In T17000#2907375, @Joe wrote:

But I have a more fundamental question: why do you all think this issue is originated from the value of $wgHTTPTimeout? I don't see anything specific here pointing to that being the problem.

It's not a server timeout: I can download the entire 353 MB XML dump of Wikipedia:Sandbox on enwiki (https://en.wikipedia.org/wiki/Special:Export/Wikipedia:Sandbox?history=1) with no problems. So, by process of elimination, it must be a client timeout.

Indeed if you try to import all revisions of enwiki's Wikipedia:Sandbox using transwiki import onto another WMF wiki, it fails with "Import failed: Could not open import file" after 26 or 27 seconds! Coincidence or...?

I think it would be advisable to have a separated timeout for this action specifically

Seems reasonable.

and maybe limit multi-page imports to some specific class of users.

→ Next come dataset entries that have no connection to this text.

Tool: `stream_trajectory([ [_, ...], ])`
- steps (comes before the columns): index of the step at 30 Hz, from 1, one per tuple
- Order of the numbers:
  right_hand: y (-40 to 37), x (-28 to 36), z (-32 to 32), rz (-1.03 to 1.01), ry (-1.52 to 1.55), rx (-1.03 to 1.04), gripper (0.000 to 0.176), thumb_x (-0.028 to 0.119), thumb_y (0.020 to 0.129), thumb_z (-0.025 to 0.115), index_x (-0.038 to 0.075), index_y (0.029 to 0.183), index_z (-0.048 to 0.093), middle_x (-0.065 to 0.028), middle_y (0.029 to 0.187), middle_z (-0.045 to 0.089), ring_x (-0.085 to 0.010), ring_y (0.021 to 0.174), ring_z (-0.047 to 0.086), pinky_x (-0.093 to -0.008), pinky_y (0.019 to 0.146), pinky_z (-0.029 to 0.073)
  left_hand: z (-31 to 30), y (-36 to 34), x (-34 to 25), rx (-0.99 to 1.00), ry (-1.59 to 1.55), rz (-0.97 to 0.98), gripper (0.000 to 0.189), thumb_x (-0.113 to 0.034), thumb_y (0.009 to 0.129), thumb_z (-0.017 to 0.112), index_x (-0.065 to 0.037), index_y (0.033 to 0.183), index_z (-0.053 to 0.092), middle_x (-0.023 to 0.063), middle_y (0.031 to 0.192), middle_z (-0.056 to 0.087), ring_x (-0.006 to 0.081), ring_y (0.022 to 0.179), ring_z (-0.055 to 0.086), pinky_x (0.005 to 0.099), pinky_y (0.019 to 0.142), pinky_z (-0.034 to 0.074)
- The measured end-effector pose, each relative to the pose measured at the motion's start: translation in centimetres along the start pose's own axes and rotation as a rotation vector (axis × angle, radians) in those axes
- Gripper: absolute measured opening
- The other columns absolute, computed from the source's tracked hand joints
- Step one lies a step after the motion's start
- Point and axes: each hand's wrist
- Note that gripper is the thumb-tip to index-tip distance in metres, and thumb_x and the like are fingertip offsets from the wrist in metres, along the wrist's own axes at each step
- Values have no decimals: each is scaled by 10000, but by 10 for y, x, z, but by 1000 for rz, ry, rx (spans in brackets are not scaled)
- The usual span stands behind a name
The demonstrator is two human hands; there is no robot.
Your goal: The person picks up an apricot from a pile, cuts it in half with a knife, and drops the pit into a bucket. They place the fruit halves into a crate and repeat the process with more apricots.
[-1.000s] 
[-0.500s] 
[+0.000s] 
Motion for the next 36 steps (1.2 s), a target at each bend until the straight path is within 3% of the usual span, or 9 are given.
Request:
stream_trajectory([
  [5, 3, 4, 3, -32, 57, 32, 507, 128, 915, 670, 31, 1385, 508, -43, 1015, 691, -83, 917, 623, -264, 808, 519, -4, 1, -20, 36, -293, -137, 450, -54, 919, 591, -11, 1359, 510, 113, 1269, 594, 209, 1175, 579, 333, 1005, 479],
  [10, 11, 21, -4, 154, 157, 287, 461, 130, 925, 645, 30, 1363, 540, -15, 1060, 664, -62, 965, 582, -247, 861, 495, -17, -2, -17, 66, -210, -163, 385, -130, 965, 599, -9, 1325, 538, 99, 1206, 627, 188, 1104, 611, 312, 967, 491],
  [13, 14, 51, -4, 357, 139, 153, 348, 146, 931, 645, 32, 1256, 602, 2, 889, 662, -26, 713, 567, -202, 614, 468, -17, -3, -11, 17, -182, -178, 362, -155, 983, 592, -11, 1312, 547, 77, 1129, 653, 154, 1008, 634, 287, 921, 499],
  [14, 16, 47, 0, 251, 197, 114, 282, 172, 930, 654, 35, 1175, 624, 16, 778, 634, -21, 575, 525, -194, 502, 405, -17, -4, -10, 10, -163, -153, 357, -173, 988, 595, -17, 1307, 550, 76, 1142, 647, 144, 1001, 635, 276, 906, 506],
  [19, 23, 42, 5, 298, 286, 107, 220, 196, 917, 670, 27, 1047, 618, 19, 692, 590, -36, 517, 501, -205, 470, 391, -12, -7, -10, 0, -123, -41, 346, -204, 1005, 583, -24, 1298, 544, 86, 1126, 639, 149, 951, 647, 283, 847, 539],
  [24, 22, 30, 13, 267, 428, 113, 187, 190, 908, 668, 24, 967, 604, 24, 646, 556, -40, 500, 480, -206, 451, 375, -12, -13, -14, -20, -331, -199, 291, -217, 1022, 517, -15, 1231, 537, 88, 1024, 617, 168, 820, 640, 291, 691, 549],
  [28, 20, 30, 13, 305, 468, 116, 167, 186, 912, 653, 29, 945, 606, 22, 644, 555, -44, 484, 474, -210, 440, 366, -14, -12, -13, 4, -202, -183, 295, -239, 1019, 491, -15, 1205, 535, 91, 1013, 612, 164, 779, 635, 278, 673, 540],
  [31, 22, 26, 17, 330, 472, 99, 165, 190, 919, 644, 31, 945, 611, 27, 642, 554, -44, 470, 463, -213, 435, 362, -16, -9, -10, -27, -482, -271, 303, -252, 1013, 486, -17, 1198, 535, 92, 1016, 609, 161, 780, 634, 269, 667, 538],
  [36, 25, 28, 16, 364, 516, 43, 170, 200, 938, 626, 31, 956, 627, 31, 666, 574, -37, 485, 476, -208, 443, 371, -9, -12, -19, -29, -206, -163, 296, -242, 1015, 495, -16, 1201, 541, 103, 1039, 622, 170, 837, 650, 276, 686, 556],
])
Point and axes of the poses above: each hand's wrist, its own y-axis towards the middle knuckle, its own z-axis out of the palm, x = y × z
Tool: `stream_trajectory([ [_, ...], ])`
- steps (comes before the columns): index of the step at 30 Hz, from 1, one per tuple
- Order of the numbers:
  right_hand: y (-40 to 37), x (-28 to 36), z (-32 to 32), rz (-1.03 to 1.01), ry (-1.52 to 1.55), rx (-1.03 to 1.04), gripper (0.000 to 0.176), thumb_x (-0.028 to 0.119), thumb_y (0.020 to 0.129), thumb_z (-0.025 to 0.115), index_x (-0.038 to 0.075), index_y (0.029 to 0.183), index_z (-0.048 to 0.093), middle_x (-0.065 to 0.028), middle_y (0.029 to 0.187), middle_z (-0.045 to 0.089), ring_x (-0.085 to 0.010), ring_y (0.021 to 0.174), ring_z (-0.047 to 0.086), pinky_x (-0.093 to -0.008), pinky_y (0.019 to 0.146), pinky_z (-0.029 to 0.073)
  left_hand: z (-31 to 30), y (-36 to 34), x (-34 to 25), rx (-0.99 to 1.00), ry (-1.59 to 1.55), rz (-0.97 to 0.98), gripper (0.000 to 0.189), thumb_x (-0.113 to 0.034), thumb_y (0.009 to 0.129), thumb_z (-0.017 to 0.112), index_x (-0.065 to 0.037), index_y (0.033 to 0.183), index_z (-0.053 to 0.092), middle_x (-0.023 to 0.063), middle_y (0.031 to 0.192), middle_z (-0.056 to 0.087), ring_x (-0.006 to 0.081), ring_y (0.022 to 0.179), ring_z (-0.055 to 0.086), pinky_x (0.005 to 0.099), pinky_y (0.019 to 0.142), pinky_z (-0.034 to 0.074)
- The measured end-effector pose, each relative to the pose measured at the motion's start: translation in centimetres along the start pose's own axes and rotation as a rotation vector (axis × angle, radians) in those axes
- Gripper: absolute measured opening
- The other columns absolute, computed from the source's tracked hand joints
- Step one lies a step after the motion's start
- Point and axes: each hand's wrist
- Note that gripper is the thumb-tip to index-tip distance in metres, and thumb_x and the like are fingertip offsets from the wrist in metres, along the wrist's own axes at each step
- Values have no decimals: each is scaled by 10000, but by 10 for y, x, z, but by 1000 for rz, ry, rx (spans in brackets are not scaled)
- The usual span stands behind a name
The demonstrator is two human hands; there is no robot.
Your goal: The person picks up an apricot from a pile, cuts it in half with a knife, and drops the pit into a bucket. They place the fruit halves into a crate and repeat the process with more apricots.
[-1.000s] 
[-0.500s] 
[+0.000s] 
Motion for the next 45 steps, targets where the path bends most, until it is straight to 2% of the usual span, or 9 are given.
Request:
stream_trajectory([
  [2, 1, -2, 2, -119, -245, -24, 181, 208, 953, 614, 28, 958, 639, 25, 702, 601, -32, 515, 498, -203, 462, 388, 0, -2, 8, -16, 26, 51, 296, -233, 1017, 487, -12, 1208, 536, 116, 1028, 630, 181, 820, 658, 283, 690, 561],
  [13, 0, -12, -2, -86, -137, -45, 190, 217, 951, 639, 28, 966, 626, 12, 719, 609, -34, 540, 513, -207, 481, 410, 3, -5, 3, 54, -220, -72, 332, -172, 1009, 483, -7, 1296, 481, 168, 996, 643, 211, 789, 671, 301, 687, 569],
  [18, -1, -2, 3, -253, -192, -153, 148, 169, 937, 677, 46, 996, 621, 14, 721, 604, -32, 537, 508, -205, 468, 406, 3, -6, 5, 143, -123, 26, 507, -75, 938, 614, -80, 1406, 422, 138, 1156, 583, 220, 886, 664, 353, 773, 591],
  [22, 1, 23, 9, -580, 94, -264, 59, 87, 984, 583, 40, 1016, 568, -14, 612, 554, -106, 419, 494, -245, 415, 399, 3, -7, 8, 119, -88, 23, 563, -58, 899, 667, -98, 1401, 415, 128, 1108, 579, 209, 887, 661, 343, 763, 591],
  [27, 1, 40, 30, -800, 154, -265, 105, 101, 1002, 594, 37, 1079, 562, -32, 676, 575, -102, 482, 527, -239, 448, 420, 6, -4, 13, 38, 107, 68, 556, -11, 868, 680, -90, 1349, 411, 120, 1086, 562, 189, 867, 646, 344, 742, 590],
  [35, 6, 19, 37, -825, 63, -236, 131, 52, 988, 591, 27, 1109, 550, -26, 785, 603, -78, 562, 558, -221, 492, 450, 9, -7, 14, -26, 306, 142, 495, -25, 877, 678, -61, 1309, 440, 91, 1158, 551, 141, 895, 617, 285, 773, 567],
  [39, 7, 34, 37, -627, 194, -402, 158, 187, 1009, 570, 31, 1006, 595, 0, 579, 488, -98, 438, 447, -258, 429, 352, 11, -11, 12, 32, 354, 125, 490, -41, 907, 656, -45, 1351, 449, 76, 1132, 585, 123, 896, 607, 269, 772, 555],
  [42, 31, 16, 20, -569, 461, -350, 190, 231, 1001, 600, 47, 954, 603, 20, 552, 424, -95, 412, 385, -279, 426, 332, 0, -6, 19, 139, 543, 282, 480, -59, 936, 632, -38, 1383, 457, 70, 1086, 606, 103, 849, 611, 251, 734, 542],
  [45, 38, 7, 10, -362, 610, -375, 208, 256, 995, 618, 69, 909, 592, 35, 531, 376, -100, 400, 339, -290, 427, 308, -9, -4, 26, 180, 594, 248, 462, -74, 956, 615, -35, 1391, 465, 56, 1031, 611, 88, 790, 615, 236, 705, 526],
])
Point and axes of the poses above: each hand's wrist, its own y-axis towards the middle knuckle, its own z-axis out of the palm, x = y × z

Imports are already limited to sysops, and they're not exactly common actions anyway.

Any timeout longer than 60 seconds doesn't really make much sense.

I don't see why not; imports can be very long operations by their very nature.

Don't we already have maintenance scripts that allow these large export/imports to be done server side?

Don't we already have maintenance scripts that allow these large export/imports to be done server side?

Technically it could be done server-side, but it would be a bit tedious, and I don't see any benefit to doing it that way. It's still going to take just as long.

Change 330171 had a related patch set uploaded (by Filip):
Added $wgHTTPImportTimeout setting

https://gerrit.wikimedia.org/r/330171

Filip subscribed.

@TTO: Added $wgHTTPImportTimeout setting.

Change 330171 merged by jenkins-bot:
Added $wgHTTPImportTimeout setting

https://gerrit.wikimedia.org/r/330171

Patch got merged, so closing as 'resolved'.

Given the default for $wgHTTPImportTimeout is the same 25 seconds, and the setting was not changed on Wikimedia, this is not fixed for WMF-General-or-Unknown.

Aklapper subscribed.

The pleasure of having tasks mixing up the general MediaWiki code base and the specific configuration of Wikimedia sites. :(
Should we split of the Wikimedia site request into a separate task? Feels way cleaner.

In T17000#2908075, @TTO wrote:

Any timeout longer than 60 seconds doesn't really make much sense.

I don't see why not; imports can be very long operations by their very nature.

Because we have such timeouts set both in our API and appserver layer and even shorter timeouts in varnish IIRC; setting a higher timeout will result in the import action maybe working but at the same time the user receiving an error page.

The pleasure of having tasks mixing up the general MediaWiki code base and the specific configuration of Wikimedia sites. :(
Should we split of the Wikimedia site request into a separate task? Feels way cleaner.

Well the two things were quite entangled, but I think it would be fair to separate the tasks.

As an additional note, it also affects it.wikiversity importing this page (2000 revisions).

This task has been assigned to the same task owner for more than two years. Resetting task assignee due to inactivity, to decrease task cookie-licking and to get a slightly more realistic overview of plans. Please feel free to assign this task to yourself again if you still realistically work or plan to work on this task - it would be welcome!